In fact, when the Civil War was over and slaves throughout the south were mandated to appear at courthouses to report their birth years and parents’ names in the attempt to create records of them as citizens, no such records were ever collected in Clay County. One cannot assume why this was so, but since members of the White family were often in positions of decision-making authority related to matters of the court, it would not be hard to imagine that they simply did not feel that making official records of paternity among the former slaves would serve their best interests -- or their reputations. A great deal of money, a great deal of power, and a fixation on honor can typically produce such scenarios as appear to have been common in Clay County among the White family for the better part of a century in the 1800’s.

African-Americans who were emancipated in Kentucky during the years before the War were not in much better shape than those who were still in bondage. They could be snatched by bounty-hunters, taken south, and enslaved or re-enslaved, regardless of their being free when taken. Their children -- as young as two-years-old -- could be arbitrarily seized by the courts and forced into “apprenticeships” in service to European-American families, just because their own families were poor. And they had to carry papers attesting to their status, observe curfews, be gainfully employed or go to jail, and, in general, be very, very careful all of the time not to upset anyone who looked White.

Thinking back to my own experiences in the town of Manchester, a town where I could and did, as a three-year-old, walk anywhere alone and without fear, I realize now that the safety I enjoyed was completely attributable to my heritage and my name, though I would have had no way of understanding that at the time. I remember one incident when an African-American man had reached out to me in what was unquestionably, I think now, with all I know, a friendly greeting. I panicked, being very young, and ran from the stranger, who must, then, have panicked himself. I still recall us racing down the street full-tilt, me bellowing at the top of my lungs and him trying frantically to allay my fears by reaching out his arms and calling out to me over and over, “I wouldn’t hurt you! I wouldn’t hurt you!” I was terrified, but under the circumstances, in 1950 in Clay County, Kentucky, he must have been twice as afraid as I was. I wonder if he was subsequently accosted in some way for that unfortunate situation over which he had absolutely no control.

When the Civil War came, my ancestors heard the call and, as they had in the Revolutionary War and against the Native Americans who were, after all, only trying to protect themselves from intruders, the Whites and the Garrards donned uniforms and joined the fight. As individual family members made their choices, each family found itself with members on the side of the Union and the Confederacy both, creating yet again controversy and drama within and among the relatives.

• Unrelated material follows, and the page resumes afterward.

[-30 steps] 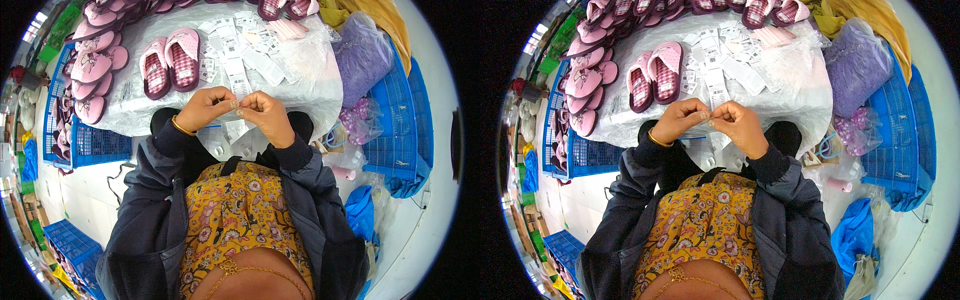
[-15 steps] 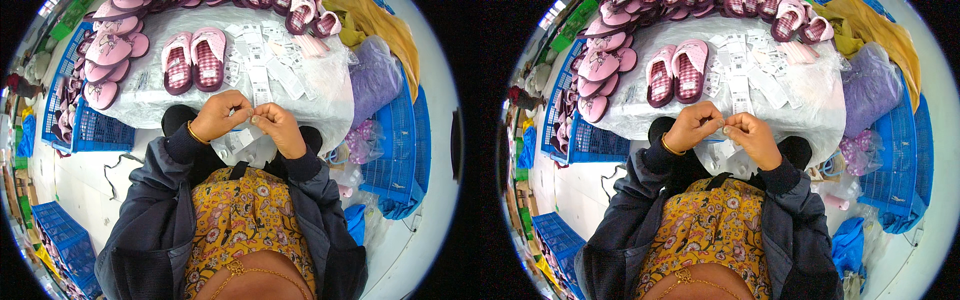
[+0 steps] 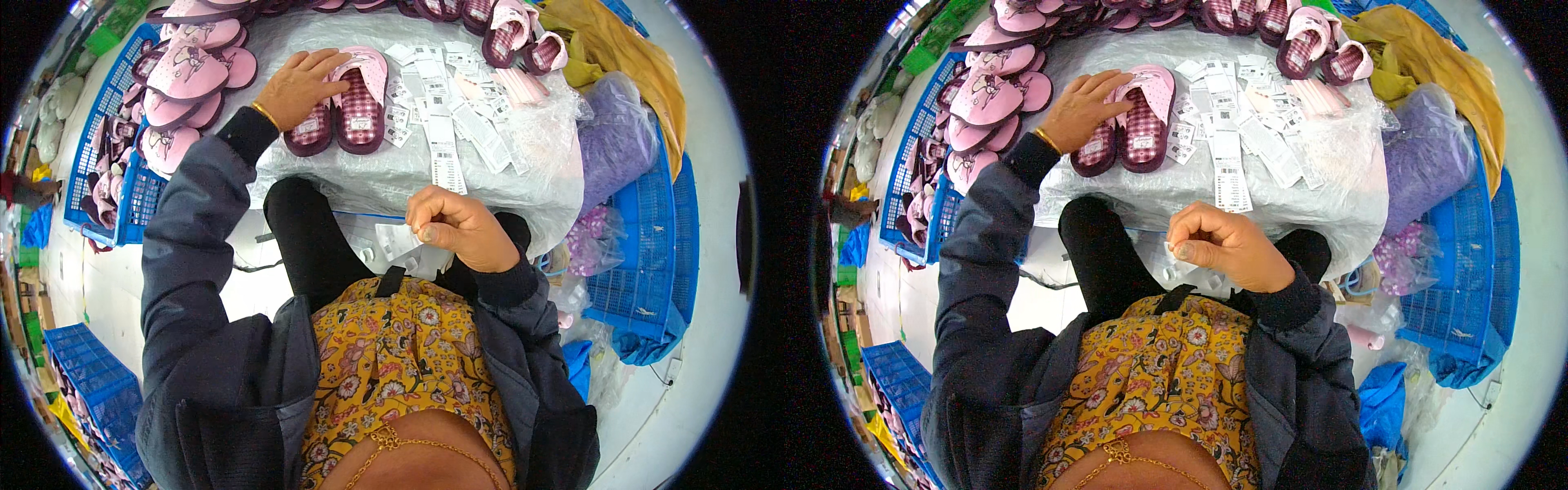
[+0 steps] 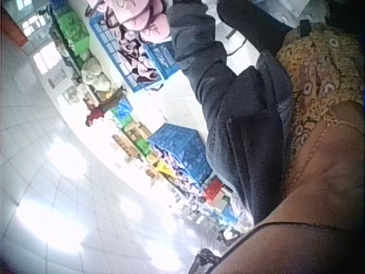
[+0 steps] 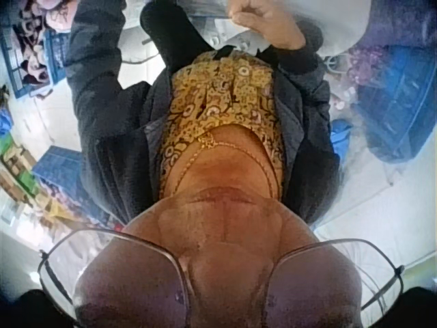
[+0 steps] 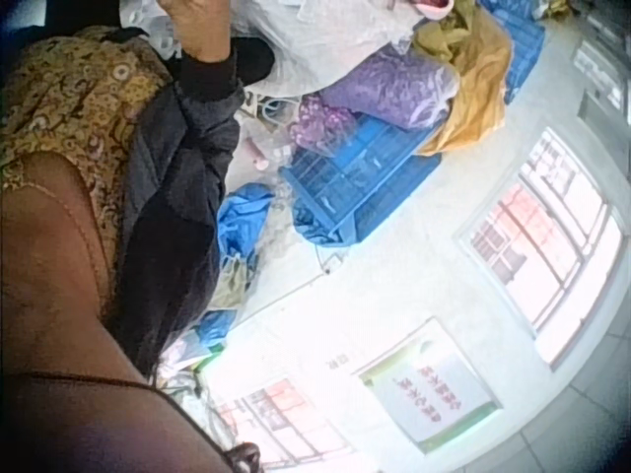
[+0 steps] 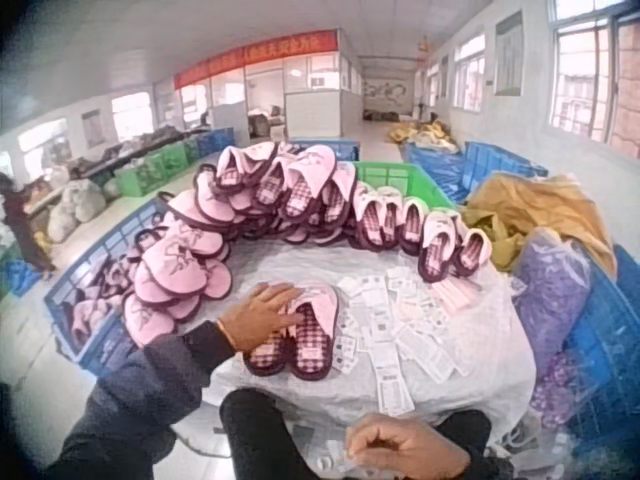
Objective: The person sits on the floor and repeatedly picks up small white tags, peels off backing, and attaches them to pink slippers. They handle the slippers one at a time, placing tagged pairs aside on a white sheet.
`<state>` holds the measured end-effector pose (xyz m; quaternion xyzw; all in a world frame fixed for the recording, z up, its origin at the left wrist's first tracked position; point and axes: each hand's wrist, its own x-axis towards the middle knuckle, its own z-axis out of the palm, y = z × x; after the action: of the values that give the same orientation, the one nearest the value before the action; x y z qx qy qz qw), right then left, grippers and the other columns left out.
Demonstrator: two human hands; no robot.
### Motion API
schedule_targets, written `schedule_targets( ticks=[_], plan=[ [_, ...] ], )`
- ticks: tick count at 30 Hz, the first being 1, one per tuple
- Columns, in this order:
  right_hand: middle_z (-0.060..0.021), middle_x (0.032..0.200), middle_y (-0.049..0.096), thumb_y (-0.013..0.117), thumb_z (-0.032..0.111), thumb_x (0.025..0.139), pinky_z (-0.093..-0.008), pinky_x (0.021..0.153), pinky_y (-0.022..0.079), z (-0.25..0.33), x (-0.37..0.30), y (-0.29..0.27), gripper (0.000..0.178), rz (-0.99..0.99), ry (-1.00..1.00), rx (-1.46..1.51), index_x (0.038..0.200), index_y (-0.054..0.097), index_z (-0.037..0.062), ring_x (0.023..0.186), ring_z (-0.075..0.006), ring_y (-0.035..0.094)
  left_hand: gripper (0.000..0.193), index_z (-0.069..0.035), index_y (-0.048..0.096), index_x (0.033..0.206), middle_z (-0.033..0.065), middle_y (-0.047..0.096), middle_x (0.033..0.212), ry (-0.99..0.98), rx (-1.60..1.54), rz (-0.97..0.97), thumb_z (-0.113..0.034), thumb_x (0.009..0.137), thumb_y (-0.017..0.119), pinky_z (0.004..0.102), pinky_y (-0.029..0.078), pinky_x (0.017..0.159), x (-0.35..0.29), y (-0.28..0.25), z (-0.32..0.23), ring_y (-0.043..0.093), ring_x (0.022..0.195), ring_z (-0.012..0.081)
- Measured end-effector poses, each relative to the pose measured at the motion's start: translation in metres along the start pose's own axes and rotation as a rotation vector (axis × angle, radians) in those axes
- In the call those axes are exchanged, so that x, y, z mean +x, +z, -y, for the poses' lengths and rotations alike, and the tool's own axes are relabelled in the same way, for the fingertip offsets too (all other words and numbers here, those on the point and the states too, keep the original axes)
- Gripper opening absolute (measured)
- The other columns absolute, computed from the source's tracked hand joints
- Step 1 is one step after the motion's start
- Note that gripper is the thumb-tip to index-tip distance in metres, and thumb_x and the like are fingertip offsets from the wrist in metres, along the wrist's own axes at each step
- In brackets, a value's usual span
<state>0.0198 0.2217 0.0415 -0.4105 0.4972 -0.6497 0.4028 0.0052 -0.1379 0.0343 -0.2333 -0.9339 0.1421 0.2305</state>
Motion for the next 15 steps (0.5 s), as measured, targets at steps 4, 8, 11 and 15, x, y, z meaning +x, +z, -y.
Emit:
schedule_targets(
  ticks=[4,8,11,15],
  plan=[
    [-0.0005,0.1,0.056,0.064,0.013,0.096,-0.0242,0.081,0.043,0.014,-0.005,0.004,0.011,-0.073,0.097,0.045,0.101,0.059,0.0047,0.09,-0.008,0.05,0.021,-0.014,0.069,0.099,0.0052,0.054,0.136,0.056,-0.018,0.051,-0.013,0.08,0.06,0.0399,0.035,0.108,0.009,0.008,0.011,0.046,0.13,0.0224],
    [0.0004,0.098,0.057,0.063,0.013,0.097,-0.0241,0.08,0.044,0.02,0.01,0.012,0.011,-0.136,-0.05,-0.006,0.101,0.057,0.0041,0.088,-0.0077,0.051,0.015,-0.009,0.067,0.091,0.0085,0.056,0.133,0.093,-0.072,0.039,-0.015,0.079,0.06,0.0413,0.035,0.107,0.027,-0.008,0.003,0.046,0.13,0.0262],
    [0.0011,0.094,0.057,0.06,0.013,0.097,-0.0237,0.078,0.044,0.023,0.038,0.015,0.011,-0.244,-0.068,-0.049,0.101,0.057,0.0034,0.085,-0.0071,0.051,0.018,-0.009,0.069,0.092,0.0098,0.056,0.132,0.11,-0.127,0.02,-0.015,0.077,0.061,0.0417,0.038,0.105,0.036,-0.018,-0.016,0.048,0.127,0.0276],
    [0.0006,0.09,0.058,0.061,0.015,0.097,-0.0231,0.075,0.045,-0.008,0.087,-0.004,0.014,-0.448,-0.015,0.049,0.104,0.058,0.0028,0.079,-0.0078,0.051,0.026,-0.013,0.071,0.1,0.0108,0.052,0.138,0.028,-0.243,0.136,-0.012,0.077,0.06,0.0418,0.041,0.101,0.033,-0.004,-0.032,0.051,0.126,0.027]
  ],
)
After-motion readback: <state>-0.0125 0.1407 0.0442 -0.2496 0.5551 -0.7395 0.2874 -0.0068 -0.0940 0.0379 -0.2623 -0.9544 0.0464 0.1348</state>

Col. Daniel Garrard’s house was said to be the regular information depot for the rebel army in Clay County, but his son, Theophilis Toulmin Garrard (better known as T.T.) fought for the North. Nevertheless, demonstrating the conflicted loyalties of the time and place, T.T. was quoted as saying at one point after the Emancipation Proclamation, “If I’d known Lincoln was going to free the slaves, I’d have fought for the Confederacy instead of the Union.”

As if there wasn’t already enough animosity between the two branches of the family, the federal government decided that, since it couldn’t seem to keep the Confederate forces from accessing the salt wells, it would simply destroy them. So, according to a sign that stands 2-1/2 miles south of Manchester today,

“On Oct. 23, 1862, 22nd U.S.A. Brig. including 1st, 2nd, and 20th Ky. Infantry moved here in wake of retreating C.S.A. forces. 500 men worked 36 hours to destroy salt works mainly owned by unionists, but used by Confederates. Loyal U.S.A. citizens were allowed to remove salt enough for their own needs on taking oath none of it would be used to benefit the Confederacy.”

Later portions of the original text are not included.